Seasonal disorder

Seasonal disorder
Summers used to be different. There had always been rain in the summer. But not this much rain. Alice looked at the sheet of water flowing down the window. Beyond it the world was grey and hard to see. There’d be no going outside for quite some time. With a heavy sigh she returned to her desk. She switched on the projector module with a light tap and waited for the screen and keyboard to appear in front of her. 

Her fingers moved swiftly across the lighted patches as she logged in to the digital office and her social accounts. Messages popped up on the wall projection but Alice couldn’t bring herself to open them. It had only been two weeks since the rain had isolated everyone and already it felt like forever.

A heavy cloud hung in her mind and she could not get it to move on. A cold had crept inside her bones and no matter how many sweaters she wore, she could not get warm again. ‘What am I doing? I can’t be here’, she thought. Hugging herself she got up and went back to bed to hide under the covers.

Spring mostly meant hay fever to Heather. Having tried all the regular and not so regular medication available, she was left sneezing in the morning and nursing a headache in the evening. How could pollen cause this much trouble for a person? It can’t have always been like this, people in the olden days would’ve gone mad working the fields in this condition. She blew her nose and wiped the tears from her stinging eyes before finishing her report.

There, she deserved some chocolate now. It might not be healthy to eat this much candy but the strong flavours were the only ones she could taste throughout this season. Everything else turned to cardboard on her tongue. She opened her drawer and picked a bar, dark chocolate with raspberry cream filling. As it melted in her mouth she felt that this was the only way to make it till fall.

Alicia liked fall best of all.

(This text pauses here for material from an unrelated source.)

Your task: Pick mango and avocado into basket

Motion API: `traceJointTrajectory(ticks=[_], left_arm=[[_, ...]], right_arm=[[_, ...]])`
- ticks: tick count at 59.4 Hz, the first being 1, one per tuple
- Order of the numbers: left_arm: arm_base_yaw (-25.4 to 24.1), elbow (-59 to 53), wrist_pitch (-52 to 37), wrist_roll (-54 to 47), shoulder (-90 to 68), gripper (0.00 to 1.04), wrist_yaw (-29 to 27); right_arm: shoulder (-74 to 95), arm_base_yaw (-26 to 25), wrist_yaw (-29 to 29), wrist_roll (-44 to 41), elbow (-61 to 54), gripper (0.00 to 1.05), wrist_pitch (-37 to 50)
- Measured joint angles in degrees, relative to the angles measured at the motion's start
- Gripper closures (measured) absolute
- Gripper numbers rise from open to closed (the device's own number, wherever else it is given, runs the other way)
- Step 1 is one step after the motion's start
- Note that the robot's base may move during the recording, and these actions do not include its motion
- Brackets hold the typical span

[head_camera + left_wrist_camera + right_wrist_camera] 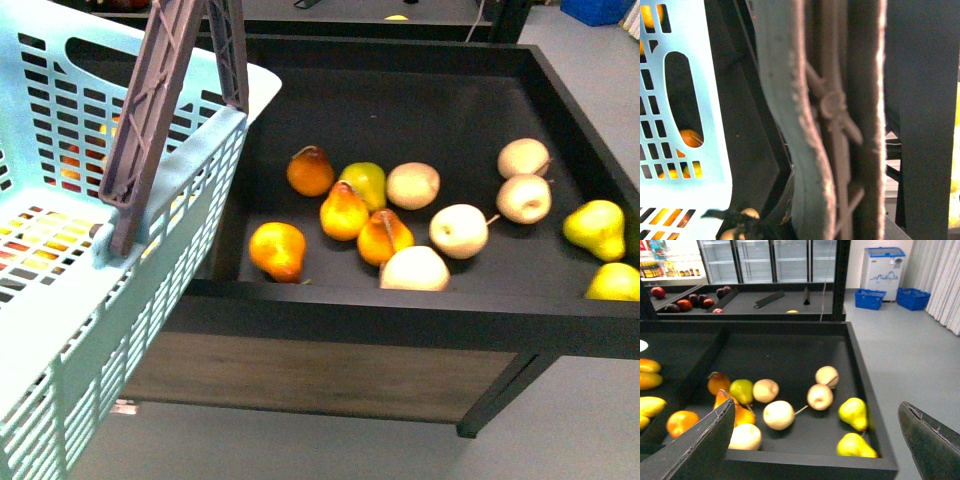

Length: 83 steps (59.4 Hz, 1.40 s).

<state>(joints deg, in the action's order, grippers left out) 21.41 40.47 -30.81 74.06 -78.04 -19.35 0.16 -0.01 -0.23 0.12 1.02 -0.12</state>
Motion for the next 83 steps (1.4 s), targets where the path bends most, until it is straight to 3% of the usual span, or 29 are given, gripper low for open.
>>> traceJointTrajectory(ticks=[83], left_arm=[[0.0, -0.02, 0.0, 0.07, 0.0, 0.98, 0.02]], right_arm=[[0.0, 0.02, 0.24, 0.04, 0.0, 0.09, 0.02]])
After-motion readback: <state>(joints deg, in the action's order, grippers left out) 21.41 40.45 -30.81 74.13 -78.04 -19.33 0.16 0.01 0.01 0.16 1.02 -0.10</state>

It was the cold morning air giving way to warm middays that turned into crisp evenings that made it so special. Alicia liked nothing so much as change and fall was all about change. She put a leash on her Labrador Rubia and got on her bike. Together they would race through the forest stirring the leaves that had fallen to meet with the leaves that were dropping.

She imagined them greeting each other as old friends whenever they met in the midst of rising and falling. Their trail perpetually followed by a happy chorus of leafy voices. When they reached the sandy dunes she called Rubia to heel. She left her bike leaning against a pine tree and rolled up Rubia’s leash. Already she had seen a place where she could lie down to stare at the sky as if nothing else mattered.

Winter was a world of hurt in which she lost herself and had trouble finding her way back. The snow cutting her off from the company of friends and family did nothing to help. Felicity pulled out all the stops to help her fight the looming depression but it was hard to struggle against your own mind. It required a full array including a timed light that woke her up in the morning; light therapy glasses she wore for twenty minutes for at least ten days; a steady supply of bananas for their tryptophan levels; a daily walk of twenty minutes and regular physical contact with friends and family.

Snow had been tampering with the last two requirements on her list making it difficult to succeed. What the world really needed was a way to virtually hug the people you couldn’t get to. That or a proper teleportation device that would not be thwarted by the weather. But since these things did not exist, she sat down behind her computer and wrote a story of a world in which they did. 

Hurricane season did not affect the island as much as it did some of the others. Most hurricanes merely pretended to move towards the island only to veer off and wreak havoc to the north. Tropical storms on the other hand were a yearly occurrence as some of the hurricanes were a bit late in veering off. Today seemed to be one of those days with a hurricane lingering in a spot where it could go either way.

The radio had ceased playing songs in favour of a heated debate between the DJ and various callers on whether or not people should be preparing for a tropical storm. Some callers felt the costs would be greater than the damage. Others were rather safe than sorry. A third group suspected it would just rain throughout the night and clear up in the morning. Tamara looked at her aunt to see which side she would take.

Her aunt frowned and said: “If I wash those clothes now do you think we can take them down before the rain starts? I really don’t want to put this off till tomorrow.” “I don’t know, shouldn’t we be preparing for the storm?” “People talk about the storm like it never rained before. It’s gonna break the roads and mess up some beaches. Just remember to steer clear of them potholes when you go out tomorrow morning.” Tamara was still wondering how her aunt could be so calm when she heard the first soothing sounds of the rain.